7.12.2005

Pre-Enlightenment Enlightenment

As many of my readers know, I'm always gratified to find evidences that modern Christianity was not a product of the Enlightenment. Reading Pascal and Augustine this year has gone a long way to show me that the modern liberal claim that our values originated in the Enlightment is simply revisionist. Our modern reading of the Bible is no different than that of the writers of past millenia, nor probably than that of its original readers.

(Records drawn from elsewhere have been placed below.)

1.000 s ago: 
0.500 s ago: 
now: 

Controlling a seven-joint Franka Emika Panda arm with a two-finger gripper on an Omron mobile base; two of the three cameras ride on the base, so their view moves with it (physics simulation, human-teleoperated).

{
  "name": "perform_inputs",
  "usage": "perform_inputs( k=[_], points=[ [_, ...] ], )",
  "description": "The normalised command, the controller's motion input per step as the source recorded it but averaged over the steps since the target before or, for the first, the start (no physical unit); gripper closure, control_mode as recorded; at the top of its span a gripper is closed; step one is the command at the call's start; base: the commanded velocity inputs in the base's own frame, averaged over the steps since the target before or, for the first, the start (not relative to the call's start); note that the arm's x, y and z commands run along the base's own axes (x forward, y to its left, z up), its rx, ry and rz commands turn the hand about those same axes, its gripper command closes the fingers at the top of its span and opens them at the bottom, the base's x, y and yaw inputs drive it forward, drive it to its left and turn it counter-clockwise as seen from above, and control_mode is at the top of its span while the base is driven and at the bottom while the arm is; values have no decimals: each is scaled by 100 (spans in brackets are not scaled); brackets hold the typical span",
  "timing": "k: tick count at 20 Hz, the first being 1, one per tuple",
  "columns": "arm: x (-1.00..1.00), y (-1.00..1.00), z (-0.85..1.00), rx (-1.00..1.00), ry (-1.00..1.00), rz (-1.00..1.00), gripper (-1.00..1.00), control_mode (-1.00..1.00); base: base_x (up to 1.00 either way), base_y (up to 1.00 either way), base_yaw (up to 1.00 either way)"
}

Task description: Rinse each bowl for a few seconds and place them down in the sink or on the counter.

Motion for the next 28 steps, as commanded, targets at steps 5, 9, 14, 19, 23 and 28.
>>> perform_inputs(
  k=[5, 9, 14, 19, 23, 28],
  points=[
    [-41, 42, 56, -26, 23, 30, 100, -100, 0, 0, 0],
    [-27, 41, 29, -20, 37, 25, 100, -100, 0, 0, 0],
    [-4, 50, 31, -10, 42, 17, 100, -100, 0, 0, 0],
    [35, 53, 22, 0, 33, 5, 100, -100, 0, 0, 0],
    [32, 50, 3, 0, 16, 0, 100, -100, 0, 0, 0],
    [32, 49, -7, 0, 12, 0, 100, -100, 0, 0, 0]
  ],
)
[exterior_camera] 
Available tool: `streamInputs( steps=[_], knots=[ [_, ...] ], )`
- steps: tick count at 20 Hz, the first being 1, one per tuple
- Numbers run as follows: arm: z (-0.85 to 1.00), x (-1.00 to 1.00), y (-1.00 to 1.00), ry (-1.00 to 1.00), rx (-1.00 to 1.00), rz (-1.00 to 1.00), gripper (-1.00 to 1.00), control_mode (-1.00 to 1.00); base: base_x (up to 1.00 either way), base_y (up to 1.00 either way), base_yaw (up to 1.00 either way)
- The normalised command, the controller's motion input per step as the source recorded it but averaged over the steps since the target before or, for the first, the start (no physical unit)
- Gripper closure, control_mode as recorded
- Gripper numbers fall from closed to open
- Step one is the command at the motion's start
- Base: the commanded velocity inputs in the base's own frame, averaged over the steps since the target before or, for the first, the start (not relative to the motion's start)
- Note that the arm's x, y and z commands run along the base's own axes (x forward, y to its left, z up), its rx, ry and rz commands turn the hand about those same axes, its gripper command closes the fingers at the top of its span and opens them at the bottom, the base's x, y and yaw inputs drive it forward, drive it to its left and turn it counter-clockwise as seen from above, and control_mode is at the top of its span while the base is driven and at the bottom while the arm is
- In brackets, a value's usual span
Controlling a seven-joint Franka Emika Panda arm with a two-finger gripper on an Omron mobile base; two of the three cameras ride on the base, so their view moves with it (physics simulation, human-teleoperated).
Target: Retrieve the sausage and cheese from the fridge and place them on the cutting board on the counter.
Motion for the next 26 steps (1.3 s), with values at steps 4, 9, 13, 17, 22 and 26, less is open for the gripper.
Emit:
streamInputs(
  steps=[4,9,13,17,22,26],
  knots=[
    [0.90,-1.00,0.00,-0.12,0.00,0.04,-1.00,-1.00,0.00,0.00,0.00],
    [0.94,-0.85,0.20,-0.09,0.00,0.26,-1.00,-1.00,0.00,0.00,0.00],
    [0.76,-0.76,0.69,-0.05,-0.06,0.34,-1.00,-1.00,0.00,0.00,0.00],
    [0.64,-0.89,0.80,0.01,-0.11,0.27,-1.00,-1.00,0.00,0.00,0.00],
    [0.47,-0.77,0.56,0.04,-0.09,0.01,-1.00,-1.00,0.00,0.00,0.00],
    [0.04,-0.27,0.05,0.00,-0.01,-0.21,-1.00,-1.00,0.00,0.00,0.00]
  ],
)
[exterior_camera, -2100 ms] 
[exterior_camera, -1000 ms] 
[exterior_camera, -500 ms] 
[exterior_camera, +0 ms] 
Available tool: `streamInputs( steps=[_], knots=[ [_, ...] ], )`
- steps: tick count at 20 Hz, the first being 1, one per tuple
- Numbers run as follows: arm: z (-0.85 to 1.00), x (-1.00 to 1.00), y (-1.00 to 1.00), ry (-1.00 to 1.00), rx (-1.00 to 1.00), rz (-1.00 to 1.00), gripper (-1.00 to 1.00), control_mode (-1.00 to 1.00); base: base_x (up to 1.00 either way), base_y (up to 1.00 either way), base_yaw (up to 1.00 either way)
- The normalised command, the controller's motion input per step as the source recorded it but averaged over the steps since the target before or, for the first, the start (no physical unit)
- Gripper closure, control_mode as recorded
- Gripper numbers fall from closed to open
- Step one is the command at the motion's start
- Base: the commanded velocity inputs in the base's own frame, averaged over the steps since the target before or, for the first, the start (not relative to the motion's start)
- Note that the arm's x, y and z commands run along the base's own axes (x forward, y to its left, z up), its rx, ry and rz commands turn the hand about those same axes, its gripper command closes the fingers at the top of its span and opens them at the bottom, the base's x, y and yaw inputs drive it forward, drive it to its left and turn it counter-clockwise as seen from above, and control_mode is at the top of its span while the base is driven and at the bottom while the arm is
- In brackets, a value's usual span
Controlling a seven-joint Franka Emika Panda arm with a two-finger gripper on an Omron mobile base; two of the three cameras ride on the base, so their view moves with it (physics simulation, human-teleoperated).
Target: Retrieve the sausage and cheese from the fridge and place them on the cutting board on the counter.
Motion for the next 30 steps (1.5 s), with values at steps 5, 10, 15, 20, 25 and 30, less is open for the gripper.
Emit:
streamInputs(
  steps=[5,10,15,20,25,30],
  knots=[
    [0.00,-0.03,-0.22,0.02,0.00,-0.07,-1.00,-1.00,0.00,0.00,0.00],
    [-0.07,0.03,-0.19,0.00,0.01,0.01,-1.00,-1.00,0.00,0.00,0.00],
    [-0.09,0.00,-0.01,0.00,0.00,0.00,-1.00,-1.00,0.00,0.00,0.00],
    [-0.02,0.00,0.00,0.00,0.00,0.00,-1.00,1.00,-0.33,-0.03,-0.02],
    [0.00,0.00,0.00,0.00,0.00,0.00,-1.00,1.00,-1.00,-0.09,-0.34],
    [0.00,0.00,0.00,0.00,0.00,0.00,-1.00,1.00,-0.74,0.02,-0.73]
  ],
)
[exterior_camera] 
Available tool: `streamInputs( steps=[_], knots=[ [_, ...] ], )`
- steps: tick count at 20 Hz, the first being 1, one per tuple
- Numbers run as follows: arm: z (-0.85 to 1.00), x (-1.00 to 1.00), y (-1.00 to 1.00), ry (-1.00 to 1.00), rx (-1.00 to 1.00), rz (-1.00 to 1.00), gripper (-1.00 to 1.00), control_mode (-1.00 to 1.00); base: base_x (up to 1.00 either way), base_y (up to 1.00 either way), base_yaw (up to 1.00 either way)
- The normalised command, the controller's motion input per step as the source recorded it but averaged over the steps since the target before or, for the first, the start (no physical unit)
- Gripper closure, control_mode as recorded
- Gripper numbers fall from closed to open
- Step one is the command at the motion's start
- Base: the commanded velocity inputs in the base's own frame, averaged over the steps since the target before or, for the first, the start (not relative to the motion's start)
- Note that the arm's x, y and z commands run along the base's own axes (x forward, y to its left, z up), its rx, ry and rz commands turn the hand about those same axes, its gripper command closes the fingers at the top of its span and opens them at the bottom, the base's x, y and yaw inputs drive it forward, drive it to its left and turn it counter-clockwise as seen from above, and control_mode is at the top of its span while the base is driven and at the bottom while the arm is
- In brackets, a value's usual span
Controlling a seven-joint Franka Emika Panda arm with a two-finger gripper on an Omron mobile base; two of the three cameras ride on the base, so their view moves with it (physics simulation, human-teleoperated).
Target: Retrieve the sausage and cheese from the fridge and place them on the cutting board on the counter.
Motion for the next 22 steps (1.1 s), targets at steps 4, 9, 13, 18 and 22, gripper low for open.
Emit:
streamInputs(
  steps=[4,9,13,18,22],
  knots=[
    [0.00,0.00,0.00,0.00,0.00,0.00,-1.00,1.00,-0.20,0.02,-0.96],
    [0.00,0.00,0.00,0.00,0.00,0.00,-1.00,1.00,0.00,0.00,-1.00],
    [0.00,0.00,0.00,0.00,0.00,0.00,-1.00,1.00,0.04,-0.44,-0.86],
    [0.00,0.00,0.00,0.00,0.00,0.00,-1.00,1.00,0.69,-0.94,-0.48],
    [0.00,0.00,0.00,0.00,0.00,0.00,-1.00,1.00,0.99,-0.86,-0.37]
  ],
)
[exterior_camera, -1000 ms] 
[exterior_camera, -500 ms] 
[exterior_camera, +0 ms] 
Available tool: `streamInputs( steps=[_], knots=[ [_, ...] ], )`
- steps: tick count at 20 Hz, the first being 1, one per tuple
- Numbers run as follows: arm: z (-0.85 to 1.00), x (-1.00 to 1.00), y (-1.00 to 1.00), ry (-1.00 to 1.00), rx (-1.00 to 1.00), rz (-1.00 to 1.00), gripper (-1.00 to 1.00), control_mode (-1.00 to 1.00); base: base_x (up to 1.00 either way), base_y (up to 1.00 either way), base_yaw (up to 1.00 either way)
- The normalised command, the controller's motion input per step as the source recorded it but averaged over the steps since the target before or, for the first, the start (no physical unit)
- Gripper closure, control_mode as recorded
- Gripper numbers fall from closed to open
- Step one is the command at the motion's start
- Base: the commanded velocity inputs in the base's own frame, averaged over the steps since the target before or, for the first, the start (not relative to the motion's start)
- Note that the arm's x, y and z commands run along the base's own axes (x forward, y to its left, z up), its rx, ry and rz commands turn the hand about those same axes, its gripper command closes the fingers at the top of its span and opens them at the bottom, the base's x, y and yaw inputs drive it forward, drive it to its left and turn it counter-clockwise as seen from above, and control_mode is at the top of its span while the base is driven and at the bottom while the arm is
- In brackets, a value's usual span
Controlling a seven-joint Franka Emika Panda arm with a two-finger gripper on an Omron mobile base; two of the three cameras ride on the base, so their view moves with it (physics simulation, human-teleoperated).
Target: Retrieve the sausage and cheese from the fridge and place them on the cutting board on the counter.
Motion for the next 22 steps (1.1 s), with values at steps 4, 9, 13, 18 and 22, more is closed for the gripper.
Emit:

The latest from Augustine is echoed in Descartes's cogito ergo sum. From City of God XI,26:
For we are and we know that we are, and we love to be and to know that we are. And in this trinity of being, knowledge, and love there is not a shadow of illusion to disturb us. For, we do not reach these inner realities with our bodily senses as we do external objects, as, for example, color by seeing, sound by hearing, [etc.]... In the case of such sensible things, the best we do is to form very close and immaterial images which help us to turn them over in our minds, to hold them in our memory, and thus to keep our love for them alive. But, without any illusion of image, fancy, or phantasm, I am certain that I am, that I know that I am, and that I love to be and to know.
There is, of course, a material difference between Augustine's "trinity of being, knowledge, and love" and Descartes's "I think therefore I am". For Descartes asserts that his being is premised on his own power of cognition, whereas Augustine and Pascal (as previously discussed) cast the focus on the creator, and are postmodernly self-aware (i.e., aware of their self-awareness) without losing their awe of the Supreme Being who is the reference point for their and indeed all other being.